Brief overview of the data Link to heading
After downloading the dataset, it looks like this:
From the data, you can see it has 4 features and a target, which is the name of the flower. Also, we should visualize the data to have a holistic view.
From the visualization above, we can deduce the following:
- Iris-setosa is the smallest in sepal-length, petal-length, and widest in sepal-width
- Iris-virginica is the largest in sepal-length, petal-length, and just a bit smaller in width compared to Iris-setosa
More visualization using the sepal-length is shown below:
The above was achieved using this code:
import csv
import matplotlib.pyplot as plt
import pandas as pd
import seaborn as sns
plt.style.use('./deeplearning.mplstyle')
data = []
with open("./iris/iris.data", newline='') as csv_file:
csv_reader = csv.reader(csv_file)
for row in csv_reader:
if len(row) == 0:
continue
data.append(row)
columns = ["sepal_length", "sepal_width", "petal_length", "petal_width", "species"]
df = pd.DataFrame(data, columns=columns)
feature_columns = ["sepal_length", "sepal_width", "petal_length", "petal_width"]
# Convert data types to numeric
df[feature_columns] = df[feature_columns].apply(pd.to_numeric)
# Set the style for Seaborn
sns.set(style="whitegrid")
# Scatter Plot Matrix
sns.pairplot(df, hue="species")
plt.show()
# Box Plot
plt.figure(figsize=(10, 6))
sns.boxplot(x="species", y="sepal_length", data=df)
plt.title("Box Plot of Sepal Length by Class")
plt.show()
What the above code is doing is almost self-explaining:
- Read out and cleanup all the raw data and store them in a data list
- Create the columns of the visualized data using the features and also adding
species
for collective name of all the flower types - Convert the string type to float for the input data in the pandas frame
- The remaining part is plotting the data
At this point, I know the tools just enough to do what I need. When the time to dive deep comes, it’ll be fun! These python libraries are really awesome!
Building the Model Link to heading
Now moving from the data visualization to another interesting part which is the process that went into building the model.

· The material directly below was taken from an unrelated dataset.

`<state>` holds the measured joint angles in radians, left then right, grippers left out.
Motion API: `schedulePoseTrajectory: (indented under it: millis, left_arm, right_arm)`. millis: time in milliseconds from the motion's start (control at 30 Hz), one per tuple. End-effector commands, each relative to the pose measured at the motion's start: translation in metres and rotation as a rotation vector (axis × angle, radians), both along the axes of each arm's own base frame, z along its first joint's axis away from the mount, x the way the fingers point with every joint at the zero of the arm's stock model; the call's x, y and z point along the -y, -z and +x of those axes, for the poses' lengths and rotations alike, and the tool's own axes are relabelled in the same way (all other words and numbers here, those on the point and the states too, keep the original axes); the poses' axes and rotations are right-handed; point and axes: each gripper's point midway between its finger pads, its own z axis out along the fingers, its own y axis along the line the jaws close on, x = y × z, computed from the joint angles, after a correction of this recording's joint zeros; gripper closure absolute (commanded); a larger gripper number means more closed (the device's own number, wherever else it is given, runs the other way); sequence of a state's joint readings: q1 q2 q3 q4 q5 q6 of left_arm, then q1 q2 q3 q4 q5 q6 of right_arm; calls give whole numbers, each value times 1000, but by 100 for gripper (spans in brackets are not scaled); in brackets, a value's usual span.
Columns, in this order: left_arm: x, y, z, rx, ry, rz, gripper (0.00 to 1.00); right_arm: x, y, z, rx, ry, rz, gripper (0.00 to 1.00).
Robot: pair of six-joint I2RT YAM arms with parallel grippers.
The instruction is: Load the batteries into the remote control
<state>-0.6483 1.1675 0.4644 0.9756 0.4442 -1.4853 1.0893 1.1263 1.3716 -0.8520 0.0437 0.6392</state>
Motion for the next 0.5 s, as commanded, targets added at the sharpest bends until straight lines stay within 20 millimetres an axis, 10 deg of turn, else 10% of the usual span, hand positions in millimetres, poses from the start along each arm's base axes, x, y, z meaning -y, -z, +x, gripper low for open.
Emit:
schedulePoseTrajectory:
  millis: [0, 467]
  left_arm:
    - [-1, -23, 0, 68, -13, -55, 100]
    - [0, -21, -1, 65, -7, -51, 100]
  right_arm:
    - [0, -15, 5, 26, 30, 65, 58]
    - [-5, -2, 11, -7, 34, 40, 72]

Everything I did to build the model was all learned from Andrew Ng. I am just recreating the steps involved in building all different models and choosing the right approach and machine learning algorithms required to achieve what I want and tweaking those steps to the data I am dealing with to ensure a model with a high prediction rate.
Since the outcome we want from the model is to decide among 3 possible outcomes, in addition to the algorithm of choice, there are some other algorithms like decision trees, XGBoost, that can also be used. But I am going to use an advanced learning algorithm coupled with Logistic Regression.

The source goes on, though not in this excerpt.